> _Your objective_:
Write out exactly the lines of the entries below from the one holding "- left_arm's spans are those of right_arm" to the one holding "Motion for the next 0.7", inclusive, and leave out all other lines.

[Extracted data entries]
BEGIN

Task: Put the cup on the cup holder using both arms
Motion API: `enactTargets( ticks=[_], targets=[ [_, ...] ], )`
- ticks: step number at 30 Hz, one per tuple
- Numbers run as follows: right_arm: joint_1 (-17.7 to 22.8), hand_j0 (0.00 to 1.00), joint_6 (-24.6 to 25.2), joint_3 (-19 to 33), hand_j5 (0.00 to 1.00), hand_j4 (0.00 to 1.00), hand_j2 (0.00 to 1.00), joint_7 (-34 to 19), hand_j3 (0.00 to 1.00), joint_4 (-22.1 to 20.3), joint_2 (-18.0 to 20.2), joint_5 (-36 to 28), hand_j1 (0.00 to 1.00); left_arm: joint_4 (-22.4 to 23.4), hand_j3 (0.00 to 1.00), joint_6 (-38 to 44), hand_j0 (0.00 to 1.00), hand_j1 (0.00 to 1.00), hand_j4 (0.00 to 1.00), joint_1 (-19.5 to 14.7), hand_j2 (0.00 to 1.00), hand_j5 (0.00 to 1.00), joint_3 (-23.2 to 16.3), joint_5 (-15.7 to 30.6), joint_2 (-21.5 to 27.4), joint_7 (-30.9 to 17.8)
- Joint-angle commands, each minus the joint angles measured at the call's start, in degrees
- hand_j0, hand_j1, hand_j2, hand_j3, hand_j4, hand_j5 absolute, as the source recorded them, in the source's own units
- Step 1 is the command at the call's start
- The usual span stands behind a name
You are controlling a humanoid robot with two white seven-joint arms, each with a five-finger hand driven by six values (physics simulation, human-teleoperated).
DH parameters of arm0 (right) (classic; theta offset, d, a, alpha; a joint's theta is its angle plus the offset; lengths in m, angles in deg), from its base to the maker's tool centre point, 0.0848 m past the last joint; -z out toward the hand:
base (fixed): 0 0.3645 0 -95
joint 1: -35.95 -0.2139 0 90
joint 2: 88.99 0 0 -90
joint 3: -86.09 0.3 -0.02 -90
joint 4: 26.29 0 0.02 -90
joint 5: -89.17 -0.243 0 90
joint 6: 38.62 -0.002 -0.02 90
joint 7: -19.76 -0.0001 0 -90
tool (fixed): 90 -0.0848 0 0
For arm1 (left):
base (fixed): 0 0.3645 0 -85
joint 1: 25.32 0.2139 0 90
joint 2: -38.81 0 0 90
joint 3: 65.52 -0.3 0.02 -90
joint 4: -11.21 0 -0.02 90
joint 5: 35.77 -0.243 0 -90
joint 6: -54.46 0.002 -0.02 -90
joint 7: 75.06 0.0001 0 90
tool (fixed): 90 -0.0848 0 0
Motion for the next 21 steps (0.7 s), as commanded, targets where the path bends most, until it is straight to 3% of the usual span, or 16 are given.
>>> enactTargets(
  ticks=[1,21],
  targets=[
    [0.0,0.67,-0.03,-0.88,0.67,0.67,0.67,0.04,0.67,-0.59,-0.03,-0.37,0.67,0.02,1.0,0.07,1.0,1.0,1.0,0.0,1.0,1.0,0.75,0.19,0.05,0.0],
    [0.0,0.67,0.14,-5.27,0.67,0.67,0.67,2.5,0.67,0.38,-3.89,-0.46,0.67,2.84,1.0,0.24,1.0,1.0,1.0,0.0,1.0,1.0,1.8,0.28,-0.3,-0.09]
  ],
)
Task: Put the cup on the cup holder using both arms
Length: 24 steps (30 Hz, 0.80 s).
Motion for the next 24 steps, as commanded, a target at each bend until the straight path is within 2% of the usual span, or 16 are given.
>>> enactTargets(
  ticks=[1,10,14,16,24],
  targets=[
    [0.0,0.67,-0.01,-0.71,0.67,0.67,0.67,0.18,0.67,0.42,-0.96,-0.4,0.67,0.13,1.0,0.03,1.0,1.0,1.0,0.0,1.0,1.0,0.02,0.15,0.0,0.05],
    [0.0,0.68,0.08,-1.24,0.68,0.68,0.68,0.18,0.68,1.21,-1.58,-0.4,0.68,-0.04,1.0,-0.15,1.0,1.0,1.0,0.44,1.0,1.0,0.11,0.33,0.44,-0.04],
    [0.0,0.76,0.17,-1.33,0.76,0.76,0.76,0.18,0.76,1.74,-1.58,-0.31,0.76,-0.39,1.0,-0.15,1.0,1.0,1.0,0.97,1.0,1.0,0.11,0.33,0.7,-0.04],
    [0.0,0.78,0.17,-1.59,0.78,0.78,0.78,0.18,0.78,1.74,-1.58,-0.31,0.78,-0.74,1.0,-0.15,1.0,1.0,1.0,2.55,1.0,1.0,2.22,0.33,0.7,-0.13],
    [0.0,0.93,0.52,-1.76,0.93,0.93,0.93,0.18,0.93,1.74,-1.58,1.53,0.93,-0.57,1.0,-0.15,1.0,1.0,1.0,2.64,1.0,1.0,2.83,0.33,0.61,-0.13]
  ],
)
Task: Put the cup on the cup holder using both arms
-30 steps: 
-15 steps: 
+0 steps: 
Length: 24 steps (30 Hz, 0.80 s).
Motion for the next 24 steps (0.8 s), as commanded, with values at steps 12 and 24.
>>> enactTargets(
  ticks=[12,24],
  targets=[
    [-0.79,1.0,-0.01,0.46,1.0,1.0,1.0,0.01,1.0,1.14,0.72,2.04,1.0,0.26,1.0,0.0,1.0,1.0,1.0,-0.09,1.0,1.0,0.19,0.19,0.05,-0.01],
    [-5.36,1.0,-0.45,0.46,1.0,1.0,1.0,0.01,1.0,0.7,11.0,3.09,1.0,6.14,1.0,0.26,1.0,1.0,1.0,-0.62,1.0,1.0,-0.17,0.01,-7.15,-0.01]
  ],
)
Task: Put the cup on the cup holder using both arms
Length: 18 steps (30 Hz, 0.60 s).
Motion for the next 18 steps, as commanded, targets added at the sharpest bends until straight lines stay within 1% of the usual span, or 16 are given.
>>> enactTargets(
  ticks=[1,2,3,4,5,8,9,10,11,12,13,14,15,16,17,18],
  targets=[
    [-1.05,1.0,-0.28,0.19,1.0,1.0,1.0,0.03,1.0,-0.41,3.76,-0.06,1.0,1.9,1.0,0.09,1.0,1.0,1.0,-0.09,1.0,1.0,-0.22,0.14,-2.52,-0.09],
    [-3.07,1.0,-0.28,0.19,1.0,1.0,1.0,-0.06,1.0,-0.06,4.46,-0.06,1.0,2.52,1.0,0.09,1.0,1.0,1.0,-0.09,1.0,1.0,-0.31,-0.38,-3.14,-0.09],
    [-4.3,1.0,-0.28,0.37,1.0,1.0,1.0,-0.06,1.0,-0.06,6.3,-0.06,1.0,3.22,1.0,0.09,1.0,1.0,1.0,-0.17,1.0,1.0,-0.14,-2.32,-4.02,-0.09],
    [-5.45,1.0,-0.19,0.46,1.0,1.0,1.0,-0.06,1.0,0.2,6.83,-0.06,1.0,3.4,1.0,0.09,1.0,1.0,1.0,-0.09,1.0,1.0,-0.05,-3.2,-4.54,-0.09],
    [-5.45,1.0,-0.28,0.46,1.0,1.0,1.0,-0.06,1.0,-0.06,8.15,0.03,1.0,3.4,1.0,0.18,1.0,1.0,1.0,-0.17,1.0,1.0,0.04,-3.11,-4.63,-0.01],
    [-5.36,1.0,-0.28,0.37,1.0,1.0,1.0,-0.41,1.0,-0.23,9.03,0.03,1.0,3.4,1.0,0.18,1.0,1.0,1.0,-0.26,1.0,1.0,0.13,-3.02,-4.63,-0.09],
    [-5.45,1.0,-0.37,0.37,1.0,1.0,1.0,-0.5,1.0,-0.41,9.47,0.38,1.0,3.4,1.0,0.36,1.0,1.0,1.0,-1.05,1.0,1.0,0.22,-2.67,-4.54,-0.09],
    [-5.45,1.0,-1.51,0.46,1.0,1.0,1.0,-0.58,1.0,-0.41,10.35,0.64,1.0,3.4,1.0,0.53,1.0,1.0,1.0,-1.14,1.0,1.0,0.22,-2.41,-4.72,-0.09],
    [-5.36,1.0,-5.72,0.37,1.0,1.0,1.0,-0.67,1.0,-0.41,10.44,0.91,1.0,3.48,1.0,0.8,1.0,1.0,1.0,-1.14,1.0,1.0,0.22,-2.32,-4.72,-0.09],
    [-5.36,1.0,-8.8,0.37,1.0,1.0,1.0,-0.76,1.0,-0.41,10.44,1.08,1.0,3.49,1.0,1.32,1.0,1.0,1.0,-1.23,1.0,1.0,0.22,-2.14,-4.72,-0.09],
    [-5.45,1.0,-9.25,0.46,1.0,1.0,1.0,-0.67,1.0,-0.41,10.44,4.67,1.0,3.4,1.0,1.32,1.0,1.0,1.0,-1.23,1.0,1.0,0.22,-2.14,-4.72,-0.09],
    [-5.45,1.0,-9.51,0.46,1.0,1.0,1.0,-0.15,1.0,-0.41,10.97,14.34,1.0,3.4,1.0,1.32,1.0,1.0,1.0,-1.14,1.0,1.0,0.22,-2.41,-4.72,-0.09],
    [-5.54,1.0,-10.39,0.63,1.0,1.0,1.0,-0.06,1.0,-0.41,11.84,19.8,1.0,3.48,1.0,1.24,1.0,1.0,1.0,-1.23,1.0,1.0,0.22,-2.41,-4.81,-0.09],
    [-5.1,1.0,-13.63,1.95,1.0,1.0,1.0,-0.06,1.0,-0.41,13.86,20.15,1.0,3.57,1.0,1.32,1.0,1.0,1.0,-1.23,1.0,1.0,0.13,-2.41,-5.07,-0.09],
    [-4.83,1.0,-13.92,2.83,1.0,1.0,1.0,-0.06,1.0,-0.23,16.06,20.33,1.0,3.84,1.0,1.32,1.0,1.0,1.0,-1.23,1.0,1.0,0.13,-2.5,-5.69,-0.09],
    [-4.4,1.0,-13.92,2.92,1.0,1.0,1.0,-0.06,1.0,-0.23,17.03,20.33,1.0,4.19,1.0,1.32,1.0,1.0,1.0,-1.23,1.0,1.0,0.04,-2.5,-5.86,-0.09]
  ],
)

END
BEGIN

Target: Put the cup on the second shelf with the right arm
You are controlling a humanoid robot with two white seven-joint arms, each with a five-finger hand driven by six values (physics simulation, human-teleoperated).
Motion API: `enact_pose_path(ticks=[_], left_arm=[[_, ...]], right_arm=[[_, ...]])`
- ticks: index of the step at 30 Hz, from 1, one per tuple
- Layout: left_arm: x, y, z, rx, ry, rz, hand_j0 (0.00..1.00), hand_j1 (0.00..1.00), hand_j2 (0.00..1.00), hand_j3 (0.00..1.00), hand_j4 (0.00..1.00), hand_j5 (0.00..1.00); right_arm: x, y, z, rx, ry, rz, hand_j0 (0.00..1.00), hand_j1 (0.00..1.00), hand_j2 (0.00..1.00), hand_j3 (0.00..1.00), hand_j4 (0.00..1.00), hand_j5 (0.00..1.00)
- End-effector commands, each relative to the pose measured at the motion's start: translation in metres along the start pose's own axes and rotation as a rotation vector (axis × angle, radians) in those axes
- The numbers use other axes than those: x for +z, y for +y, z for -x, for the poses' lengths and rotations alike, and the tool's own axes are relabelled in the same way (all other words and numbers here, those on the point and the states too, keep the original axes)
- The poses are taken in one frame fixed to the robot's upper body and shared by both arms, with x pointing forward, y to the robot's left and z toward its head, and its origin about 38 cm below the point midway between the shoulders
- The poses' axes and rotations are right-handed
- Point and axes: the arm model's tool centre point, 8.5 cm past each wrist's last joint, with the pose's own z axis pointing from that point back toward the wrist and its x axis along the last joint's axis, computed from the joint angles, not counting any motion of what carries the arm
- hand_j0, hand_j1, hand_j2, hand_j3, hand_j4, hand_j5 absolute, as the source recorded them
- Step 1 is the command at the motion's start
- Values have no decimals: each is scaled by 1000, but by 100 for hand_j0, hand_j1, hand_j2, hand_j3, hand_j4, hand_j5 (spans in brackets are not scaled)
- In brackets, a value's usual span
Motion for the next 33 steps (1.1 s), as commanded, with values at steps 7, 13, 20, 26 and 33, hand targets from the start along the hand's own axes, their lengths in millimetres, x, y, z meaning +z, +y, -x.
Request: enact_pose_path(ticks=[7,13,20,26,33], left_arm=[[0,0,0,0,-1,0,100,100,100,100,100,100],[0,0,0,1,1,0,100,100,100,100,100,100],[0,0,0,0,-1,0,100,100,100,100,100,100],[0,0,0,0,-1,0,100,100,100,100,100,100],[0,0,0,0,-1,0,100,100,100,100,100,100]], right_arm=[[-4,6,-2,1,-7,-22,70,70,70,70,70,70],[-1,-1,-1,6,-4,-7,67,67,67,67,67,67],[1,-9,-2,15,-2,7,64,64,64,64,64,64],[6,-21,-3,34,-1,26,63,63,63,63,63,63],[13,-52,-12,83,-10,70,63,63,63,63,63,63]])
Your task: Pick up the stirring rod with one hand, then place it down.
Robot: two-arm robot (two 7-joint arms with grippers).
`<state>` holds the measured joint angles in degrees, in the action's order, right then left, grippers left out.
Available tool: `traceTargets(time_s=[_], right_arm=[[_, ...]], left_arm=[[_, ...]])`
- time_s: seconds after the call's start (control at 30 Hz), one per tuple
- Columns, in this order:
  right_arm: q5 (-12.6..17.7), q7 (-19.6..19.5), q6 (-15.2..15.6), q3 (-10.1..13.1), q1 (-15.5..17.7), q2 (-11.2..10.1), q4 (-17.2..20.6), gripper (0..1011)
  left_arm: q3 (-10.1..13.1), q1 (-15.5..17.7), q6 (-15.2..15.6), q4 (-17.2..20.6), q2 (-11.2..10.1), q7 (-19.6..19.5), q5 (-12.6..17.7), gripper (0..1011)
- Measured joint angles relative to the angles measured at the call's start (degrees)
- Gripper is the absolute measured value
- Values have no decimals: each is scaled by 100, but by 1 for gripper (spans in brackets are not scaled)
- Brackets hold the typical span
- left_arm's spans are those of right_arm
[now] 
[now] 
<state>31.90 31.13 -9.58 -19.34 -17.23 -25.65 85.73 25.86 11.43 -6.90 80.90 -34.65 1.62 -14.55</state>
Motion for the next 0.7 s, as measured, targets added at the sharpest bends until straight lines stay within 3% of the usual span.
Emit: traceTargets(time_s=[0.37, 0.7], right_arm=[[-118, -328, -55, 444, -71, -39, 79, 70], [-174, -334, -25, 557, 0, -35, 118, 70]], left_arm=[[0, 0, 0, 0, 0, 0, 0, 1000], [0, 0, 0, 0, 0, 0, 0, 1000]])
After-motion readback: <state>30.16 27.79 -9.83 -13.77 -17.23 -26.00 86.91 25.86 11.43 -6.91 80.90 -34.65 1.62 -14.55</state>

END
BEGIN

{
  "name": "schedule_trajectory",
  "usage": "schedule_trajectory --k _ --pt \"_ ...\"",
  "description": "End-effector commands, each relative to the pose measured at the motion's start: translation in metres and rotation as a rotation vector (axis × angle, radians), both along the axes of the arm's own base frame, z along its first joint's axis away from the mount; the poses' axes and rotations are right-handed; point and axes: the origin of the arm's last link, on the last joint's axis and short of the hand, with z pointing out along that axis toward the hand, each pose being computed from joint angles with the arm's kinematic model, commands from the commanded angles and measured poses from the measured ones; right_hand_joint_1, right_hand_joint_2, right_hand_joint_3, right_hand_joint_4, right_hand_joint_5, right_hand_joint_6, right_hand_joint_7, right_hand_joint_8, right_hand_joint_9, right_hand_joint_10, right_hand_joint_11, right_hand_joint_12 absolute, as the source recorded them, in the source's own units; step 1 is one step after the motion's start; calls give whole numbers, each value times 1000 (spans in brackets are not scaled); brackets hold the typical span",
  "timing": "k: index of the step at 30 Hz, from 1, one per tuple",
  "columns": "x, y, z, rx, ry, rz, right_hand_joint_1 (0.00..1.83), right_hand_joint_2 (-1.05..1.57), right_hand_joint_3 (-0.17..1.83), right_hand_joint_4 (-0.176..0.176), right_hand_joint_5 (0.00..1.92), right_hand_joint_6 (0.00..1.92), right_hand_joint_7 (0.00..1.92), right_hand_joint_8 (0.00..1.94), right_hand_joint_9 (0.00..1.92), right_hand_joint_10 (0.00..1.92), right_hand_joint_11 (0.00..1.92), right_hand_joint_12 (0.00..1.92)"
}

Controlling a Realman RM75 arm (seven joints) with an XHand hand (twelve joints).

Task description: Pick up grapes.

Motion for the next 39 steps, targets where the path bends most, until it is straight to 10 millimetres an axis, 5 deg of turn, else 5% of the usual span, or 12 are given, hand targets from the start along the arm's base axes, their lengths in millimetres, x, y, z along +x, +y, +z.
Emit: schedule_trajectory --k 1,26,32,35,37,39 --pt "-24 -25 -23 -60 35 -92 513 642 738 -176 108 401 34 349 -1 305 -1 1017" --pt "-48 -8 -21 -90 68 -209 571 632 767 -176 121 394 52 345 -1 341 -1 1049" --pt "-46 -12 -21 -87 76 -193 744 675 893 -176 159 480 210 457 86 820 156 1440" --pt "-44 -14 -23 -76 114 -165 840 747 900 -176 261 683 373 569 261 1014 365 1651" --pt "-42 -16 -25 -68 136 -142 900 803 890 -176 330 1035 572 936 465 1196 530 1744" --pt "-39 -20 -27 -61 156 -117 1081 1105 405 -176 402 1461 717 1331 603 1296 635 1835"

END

> _Task output_:
- left_arm's spans are those of right_arm
[now] 
[now] 
<state>31.90 31.13 -9.58 -19.34 -17.23 -25.65 85.73 25.86 11.43 -6.90 80.90 -34.65 1.62 -14.55</state>
Motion for the next 0.7 s, as measured, targets added at the sharpest bends until straight lines stay within 3% of the usual span.

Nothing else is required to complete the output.